Queensgate is a neighborhood in Cincinnati, Ohio. It sits in the valley of Downtown Cincinnati and has been dominated by industrial and commercial warehouses for most of its history. Cincinnati's nickname of "Porkopolis" started here with hog slaughtering in the early 19th century.

History
Queensgate was formerly part of the West End, Cincinnati known as the Lower West End part of the neighborhood. The Metropolitan Master Plan of 1948, a City Plan for Cincinnati, called for slum clearance and urban renewal. Beginning in 1960, large tracts of the historic West End were razed.

The Queensgate I project came out of the 1948 Metropolitan Master Plan. It kickstarted urban renewal in the West End neighborhood, and led to the creation of a commercial/industrial complex, that is known as the neighborhood of Queensgate.

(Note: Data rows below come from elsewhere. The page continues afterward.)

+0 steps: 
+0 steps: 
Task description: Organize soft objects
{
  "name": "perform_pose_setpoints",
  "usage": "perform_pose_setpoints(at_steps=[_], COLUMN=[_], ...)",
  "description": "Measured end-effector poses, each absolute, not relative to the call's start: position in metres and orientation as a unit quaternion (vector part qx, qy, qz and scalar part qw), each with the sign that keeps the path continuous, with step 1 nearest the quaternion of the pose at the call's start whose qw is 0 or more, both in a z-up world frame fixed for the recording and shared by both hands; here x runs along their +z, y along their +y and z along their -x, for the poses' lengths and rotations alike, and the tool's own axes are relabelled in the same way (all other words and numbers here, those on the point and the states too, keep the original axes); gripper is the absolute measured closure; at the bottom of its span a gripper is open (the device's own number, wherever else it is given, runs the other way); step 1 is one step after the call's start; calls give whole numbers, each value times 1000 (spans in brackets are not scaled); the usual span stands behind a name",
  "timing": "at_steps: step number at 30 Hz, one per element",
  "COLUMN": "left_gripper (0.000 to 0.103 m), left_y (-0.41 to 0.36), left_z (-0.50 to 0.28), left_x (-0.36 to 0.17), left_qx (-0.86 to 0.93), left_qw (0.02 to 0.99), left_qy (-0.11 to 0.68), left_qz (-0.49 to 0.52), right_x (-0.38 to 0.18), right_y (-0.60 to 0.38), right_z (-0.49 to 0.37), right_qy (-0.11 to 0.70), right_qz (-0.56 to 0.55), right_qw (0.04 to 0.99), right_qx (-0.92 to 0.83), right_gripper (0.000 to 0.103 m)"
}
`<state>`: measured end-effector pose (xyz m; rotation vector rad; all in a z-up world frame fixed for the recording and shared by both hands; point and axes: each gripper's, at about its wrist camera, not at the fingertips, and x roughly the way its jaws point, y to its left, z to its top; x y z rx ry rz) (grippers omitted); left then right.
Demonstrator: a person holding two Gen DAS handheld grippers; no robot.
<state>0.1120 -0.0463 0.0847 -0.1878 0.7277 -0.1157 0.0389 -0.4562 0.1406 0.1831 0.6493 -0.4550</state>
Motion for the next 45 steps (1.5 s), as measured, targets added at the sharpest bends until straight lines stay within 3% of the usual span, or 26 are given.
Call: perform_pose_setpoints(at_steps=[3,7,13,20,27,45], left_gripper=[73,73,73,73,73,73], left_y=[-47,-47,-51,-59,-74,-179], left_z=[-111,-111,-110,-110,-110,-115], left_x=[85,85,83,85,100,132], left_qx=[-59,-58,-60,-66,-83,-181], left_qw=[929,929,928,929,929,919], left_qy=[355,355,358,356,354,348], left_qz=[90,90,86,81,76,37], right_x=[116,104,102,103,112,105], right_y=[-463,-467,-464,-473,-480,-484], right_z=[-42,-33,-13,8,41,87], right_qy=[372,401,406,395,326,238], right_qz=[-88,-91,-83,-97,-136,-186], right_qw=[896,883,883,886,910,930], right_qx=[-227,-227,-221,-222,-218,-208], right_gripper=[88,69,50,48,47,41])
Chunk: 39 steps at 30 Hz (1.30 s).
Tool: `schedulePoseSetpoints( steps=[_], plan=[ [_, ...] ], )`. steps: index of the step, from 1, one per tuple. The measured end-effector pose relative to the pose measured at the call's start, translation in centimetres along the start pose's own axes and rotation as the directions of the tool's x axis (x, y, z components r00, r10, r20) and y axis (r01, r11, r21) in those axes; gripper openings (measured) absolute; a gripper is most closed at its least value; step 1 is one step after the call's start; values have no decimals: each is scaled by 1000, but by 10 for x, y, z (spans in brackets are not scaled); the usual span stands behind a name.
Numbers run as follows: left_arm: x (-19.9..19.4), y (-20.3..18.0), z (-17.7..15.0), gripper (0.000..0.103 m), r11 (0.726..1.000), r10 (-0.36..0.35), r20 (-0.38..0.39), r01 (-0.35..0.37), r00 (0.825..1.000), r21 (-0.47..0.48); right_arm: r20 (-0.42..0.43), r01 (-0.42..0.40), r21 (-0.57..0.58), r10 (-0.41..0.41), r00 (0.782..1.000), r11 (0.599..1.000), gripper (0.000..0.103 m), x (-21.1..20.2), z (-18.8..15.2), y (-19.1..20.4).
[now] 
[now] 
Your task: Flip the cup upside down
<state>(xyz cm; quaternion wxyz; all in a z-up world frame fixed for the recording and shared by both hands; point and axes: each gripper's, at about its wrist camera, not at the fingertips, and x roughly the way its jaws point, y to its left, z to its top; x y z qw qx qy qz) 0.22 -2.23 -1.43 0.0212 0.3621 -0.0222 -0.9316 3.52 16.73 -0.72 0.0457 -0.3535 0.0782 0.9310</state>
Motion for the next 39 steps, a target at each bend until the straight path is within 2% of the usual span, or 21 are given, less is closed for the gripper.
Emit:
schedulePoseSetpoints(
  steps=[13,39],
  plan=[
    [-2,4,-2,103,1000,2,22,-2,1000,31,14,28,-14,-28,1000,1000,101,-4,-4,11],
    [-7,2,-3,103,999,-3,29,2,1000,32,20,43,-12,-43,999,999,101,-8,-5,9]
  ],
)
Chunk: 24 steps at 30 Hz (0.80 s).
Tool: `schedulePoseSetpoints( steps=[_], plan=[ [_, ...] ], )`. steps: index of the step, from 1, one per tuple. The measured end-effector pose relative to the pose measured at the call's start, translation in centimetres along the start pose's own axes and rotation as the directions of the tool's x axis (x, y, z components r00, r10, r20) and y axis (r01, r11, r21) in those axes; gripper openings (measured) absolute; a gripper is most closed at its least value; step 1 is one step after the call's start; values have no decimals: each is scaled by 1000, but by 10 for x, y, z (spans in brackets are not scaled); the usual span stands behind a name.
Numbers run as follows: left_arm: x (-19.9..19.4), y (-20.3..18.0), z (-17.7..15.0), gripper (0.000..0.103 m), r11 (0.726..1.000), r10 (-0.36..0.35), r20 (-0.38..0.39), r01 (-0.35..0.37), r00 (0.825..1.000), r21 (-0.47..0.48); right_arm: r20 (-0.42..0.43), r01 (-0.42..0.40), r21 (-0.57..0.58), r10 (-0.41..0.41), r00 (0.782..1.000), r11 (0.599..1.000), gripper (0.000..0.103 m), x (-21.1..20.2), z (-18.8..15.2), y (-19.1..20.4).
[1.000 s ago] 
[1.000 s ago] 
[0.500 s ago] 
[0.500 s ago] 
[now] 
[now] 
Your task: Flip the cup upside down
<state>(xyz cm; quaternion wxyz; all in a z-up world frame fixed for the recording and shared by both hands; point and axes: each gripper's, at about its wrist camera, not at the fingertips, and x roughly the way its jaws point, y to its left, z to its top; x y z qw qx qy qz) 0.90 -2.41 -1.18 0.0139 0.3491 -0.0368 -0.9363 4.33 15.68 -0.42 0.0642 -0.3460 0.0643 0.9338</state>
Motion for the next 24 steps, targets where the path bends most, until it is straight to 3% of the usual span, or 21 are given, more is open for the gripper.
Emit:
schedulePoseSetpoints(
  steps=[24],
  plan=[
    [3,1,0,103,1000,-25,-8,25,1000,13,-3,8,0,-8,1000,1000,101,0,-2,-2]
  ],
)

The population was only 142 at the 2010 census.

Main sights
Queensgate is home to Cincinnati Union Terminal. From 1884 to 1970, the Cincinnati Reds played at three separate parks at the intersection of Findlay Street and Western Avenue in Queensgate—the last 57½ of those years at Crosley Field. The former site of home plate of Crosley Field has been painted in an alley. Local Fox affiliate WXIX-TV (channel 19), owned by Gray Television, is based out of what was formerly the Harriet Beecher Stowe School, a majority-Black junior high school.